The authors declare adherence to ethical guidelines for responsible research conduct, including avoidance of plagiarism, proper attribution of intellectual property, and accurate reporting of results.
The authors confirm that the data supporting the findings of this study are available within the article and have also been uploaded to the Figshare data repository.
• Student Cognitive Workload Dataset:
This dataset contains the cognitive load capacities of students and is available at DOI: https://doi.org/10.6084/m9.figshare.30172204.v2 (PhaniKumar et al., 2025a).

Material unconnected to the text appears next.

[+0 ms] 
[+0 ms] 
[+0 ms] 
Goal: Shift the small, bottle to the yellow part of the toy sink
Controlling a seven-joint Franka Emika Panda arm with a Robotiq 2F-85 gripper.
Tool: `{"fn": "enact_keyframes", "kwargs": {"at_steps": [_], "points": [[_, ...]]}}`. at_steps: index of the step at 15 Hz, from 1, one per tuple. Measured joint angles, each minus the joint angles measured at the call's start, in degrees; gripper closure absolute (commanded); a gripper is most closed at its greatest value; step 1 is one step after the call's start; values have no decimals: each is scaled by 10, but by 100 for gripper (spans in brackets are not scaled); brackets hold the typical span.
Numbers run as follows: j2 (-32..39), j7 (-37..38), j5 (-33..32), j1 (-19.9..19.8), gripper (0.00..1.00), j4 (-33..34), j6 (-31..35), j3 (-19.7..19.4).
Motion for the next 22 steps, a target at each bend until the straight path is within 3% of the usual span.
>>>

• Students’ Maximum Cognitive Capacity Dataset:
This dataset contains the maximum cognitive capacities of three students, which were generated randomly for this study, and is available at DOI: https://doi.org/10.6084/m9.figshare.30172207.v2 (PhaniKumar et al., 2025b).
Data are available under the terms of the Creative Commons Attribution 4.0 International License (CC BY 4.0).